__Description of the task__
Below are entries. Reproduce exactly the lines between the line holding "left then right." and the line holding "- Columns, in", inclusive, and only those.

__Dataset items__
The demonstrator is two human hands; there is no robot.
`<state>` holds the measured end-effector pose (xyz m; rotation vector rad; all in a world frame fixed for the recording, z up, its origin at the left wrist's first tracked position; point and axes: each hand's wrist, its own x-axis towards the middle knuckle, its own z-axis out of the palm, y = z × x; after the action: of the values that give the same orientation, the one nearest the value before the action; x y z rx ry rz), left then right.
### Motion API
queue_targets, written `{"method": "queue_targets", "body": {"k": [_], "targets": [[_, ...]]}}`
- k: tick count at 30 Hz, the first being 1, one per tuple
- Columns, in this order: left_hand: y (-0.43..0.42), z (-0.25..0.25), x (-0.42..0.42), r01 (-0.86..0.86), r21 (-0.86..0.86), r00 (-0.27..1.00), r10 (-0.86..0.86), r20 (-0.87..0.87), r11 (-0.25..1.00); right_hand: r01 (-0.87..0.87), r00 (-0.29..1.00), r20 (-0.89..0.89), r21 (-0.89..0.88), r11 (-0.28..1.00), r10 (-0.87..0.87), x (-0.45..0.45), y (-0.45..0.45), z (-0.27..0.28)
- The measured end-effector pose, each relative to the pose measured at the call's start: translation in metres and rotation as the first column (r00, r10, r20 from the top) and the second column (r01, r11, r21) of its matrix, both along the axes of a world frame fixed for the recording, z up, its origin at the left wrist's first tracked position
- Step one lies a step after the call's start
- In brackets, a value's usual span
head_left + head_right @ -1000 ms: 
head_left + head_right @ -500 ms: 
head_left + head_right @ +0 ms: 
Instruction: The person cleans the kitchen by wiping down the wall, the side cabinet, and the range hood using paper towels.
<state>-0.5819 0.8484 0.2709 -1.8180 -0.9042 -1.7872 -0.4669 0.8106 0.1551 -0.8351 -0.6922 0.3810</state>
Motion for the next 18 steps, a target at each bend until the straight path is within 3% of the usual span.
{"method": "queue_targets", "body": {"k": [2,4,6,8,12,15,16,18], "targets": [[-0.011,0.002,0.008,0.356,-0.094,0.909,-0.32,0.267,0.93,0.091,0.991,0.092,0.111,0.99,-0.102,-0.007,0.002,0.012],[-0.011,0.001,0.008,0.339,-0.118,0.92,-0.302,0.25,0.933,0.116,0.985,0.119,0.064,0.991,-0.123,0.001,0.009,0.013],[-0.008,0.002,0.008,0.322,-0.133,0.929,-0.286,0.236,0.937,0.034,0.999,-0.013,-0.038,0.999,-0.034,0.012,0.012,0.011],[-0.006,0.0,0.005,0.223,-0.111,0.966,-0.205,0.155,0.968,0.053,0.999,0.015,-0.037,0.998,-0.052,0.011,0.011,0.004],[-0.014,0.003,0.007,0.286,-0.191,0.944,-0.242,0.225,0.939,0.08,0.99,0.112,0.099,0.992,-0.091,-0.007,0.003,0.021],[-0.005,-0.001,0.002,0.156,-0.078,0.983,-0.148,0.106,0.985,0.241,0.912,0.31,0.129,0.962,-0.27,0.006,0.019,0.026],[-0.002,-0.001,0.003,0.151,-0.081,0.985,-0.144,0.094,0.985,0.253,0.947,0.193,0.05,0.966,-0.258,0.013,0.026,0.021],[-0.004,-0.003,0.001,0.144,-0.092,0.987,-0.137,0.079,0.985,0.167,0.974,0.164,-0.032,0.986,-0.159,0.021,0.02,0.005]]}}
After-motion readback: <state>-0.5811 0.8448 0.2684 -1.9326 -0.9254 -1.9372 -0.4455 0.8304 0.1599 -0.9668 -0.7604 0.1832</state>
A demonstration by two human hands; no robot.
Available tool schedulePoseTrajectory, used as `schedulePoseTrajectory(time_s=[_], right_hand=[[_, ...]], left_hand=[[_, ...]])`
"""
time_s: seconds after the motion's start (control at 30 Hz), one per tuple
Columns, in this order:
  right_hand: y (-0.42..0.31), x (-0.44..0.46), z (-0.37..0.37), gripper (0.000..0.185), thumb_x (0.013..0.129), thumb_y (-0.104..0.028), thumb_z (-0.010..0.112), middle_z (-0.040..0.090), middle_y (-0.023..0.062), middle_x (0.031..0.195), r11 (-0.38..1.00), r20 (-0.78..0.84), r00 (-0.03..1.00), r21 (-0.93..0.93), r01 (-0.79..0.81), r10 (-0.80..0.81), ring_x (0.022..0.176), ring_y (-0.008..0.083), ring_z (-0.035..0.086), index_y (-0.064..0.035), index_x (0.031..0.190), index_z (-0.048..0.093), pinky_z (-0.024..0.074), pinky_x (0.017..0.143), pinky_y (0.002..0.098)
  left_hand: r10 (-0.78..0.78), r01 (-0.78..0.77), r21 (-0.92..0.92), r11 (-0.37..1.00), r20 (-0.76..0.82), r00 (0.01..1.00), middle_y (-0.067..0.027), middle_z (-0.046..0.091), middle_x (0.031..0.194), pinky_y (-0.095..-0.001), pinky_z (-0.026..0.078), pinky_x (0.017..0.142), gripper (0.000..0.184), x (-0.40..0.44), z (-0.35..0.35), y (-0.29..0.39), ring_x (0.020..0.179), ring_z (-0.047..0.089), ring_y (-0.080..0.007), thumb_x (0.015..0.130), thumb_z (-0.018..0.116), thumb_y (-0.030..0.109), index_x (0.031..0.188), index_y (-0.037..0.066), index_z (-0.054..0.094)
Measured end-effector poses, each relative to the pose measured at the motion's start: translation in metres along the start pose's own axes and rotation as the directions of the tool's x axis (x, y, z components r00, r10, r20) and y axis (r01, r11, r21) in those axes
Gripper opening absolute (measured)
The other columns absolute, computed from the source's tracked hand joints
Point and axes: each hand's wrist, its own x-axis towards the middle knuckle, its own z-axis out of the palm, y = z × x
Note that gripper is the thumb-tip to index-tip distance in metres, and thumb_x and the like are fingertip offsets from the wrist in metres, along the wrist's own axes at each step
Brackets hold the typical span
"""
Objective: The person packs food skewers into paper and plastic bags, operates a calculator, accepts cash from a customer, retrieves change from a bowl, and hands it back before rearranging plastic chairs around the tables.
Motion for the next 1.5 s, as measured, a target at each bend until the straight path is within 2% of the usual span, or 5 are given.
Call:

__Written solution__
`<state>` holds the measured end-effector pose (xyz m; rotation vector rad; all in a world frame fixed for the recording, z up, its origin at the left wrist's first tracked position; point and axes: each hand's wrist, its own x-axis towards the middle knuckle, its own z-axis out of the palm, y = z × x; after the action: of the values that give the same orientation, the one nearest the value before the action; x y z rx ry rz), left then right.
### Motion API
queue_targets, written `{"method": "queue_targets", "body": {"k": [_], "targets": [[_, ...]]}}`
- k: tick count at 30 Hz, the first being 1, one per tuple
- Columns, in this order: left_hand: y (-0.43..0.42), z (-0.25..0.25), x (-0.42..0.42), r01 (-0.86..0.86), r21 (-0.86..0.86), r00 (-0.27..1.00), r10 (-0.86..0.86), r20 (-0.87..0.87), r11 (-0.25..1.00); right_hand: r01 (-0.87..0.87), r00 (-0.29..1.00), r20 (-0.89..0.89), r21 (-0.89..0.88), r11 (-0.28..1.00), r10 (-0.87..0.87), x (-0.45..0.45), y (-0.45..0.45), z (-0.27..0.28)

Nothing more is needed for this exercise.